**WHAT IS REQUIRED**
Once the pictures are removed, restate the listing word for word.

**INFORMATION SUPPLIED**
Start of Block

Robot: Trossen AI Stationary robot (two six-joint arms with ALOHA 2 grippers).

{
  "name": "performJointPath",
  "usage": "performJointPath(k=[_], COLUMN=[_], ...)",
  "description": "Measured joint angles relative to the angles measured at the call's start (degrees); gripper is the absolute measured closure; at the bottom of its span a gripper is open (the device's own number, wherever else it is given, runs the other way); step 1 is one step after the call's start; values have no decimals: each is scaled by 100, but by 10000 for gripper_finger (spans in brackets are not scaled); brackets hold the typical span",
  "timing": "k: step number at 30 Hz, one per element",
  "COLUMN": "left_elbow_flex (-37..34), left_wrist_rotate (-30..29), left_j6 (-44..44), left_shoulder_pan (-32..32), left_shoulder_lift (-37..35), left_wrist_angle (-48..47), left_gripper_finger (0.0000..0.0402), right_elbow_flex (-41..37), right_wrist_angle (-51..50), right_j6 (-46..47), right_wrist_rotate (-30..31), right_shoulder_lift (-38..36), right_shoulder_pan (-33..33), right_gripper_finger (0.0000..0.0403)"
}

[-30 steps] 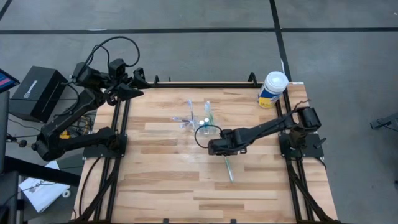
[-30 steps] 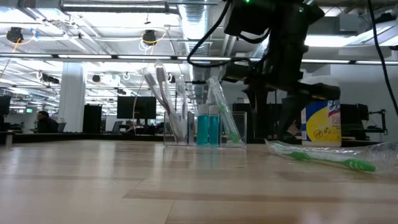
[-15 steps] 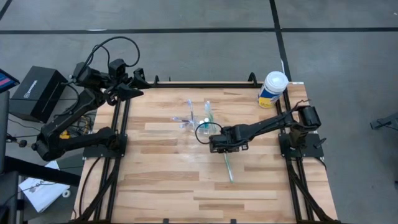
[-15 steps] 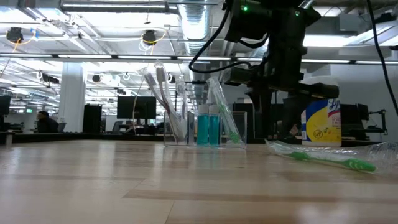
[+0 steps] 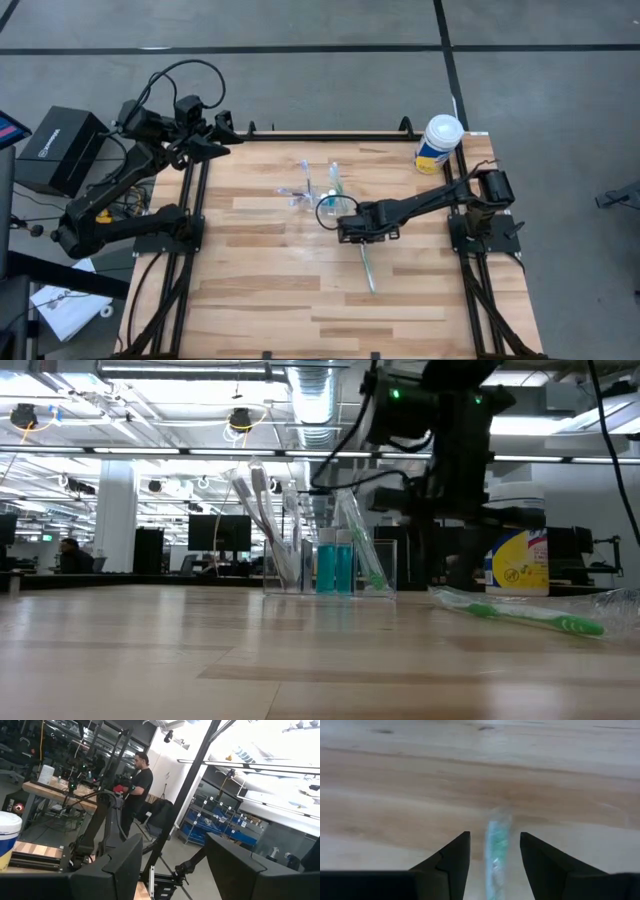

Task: Pick & Place toothbrushing station
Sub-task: Put the green toothbrush into the transparent organizer

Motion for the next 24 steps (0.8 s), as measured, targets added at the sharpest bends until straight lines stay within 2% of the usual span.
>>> performJointPath(k=[6,11,17,20,24], left_elbow_flex=[0,0,0,0,0], left_wrist_rotate=[-2,36,37,37,37], left_j6=[2,-6,-27,-29,-29], left_shoulder_pan=[0,0,-1,0,-2], left_shoulder_lift=[0,0,0,0,0], left_wrist_angle=[-2,0,0,-1,0], left_gripper_finger=[193,193,193,193,193], right_elbow_flex=[-294,-569,-608,-616,-626], right_wrist_angle=[154,743,755,751,702], right_j6=[184,234,327,325,333], right_wrist_rotate=[-86,-227,-145,-146,-109], right_shoulder_lift=[0,-21,-27,-24,-20], right_shoulder_pan=[4,5,7,7,7], right_gripper_finger=[241,243,247,265,317])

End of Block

**ANSWER FOR THE TASK**
Robot: Trossen AI Stationary robot (two six-joint arms with ALOHA 2 grippers).

{
  "name": "performJointPath",
  "usage": "performJointPath(k=[_], COLUMN=[_], ...)",
  "description": "Measured joint angles relative to the angles measured at the call's start (degrees); gripper is the absolute measured closure; at the bottom of its span a gripper is open (the device's own number, wherever else it is given, runs the other way); step 1 is one step after the call's start; values have no decimals: each is scaled by 100, but by 10000 for gripper_finger (spans in brackets are not scaled); brackets hold the typical span",
  "timing": "k: step number at 30 Hz, one per element",
  "COLUMN": "left_elbow_flex (-37..34), left_wrist_rotate (-30..29), left_j6 (-44..44), left_shoulder_pan (-32..32), left_shoulder_lift (-37..35), left_wrist_angle (-48..47), left_gripper_finger (0.0000..0.0402), right_elbow_flex (-41..37), right_wrist_angle (-51..50), right_j6 (-46..47), right_wrist_rotate (-30..31), right_shoulder_lift (-38..36), right_shoulder_pan (-33..33), right_gripper_finger (0.0000..0.0403)"
}

[-30 steps] 
[-30 steps] 
[-15 steps] 
[-15 steps] 
[+0 steps] 

Task: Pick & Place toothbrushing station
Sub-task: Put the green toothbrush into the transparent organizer

Motion for the next 24 steps (0.8 s), as measured, targets added at the sharpest bends until straight lines stay within 2% of the usual span.
>>> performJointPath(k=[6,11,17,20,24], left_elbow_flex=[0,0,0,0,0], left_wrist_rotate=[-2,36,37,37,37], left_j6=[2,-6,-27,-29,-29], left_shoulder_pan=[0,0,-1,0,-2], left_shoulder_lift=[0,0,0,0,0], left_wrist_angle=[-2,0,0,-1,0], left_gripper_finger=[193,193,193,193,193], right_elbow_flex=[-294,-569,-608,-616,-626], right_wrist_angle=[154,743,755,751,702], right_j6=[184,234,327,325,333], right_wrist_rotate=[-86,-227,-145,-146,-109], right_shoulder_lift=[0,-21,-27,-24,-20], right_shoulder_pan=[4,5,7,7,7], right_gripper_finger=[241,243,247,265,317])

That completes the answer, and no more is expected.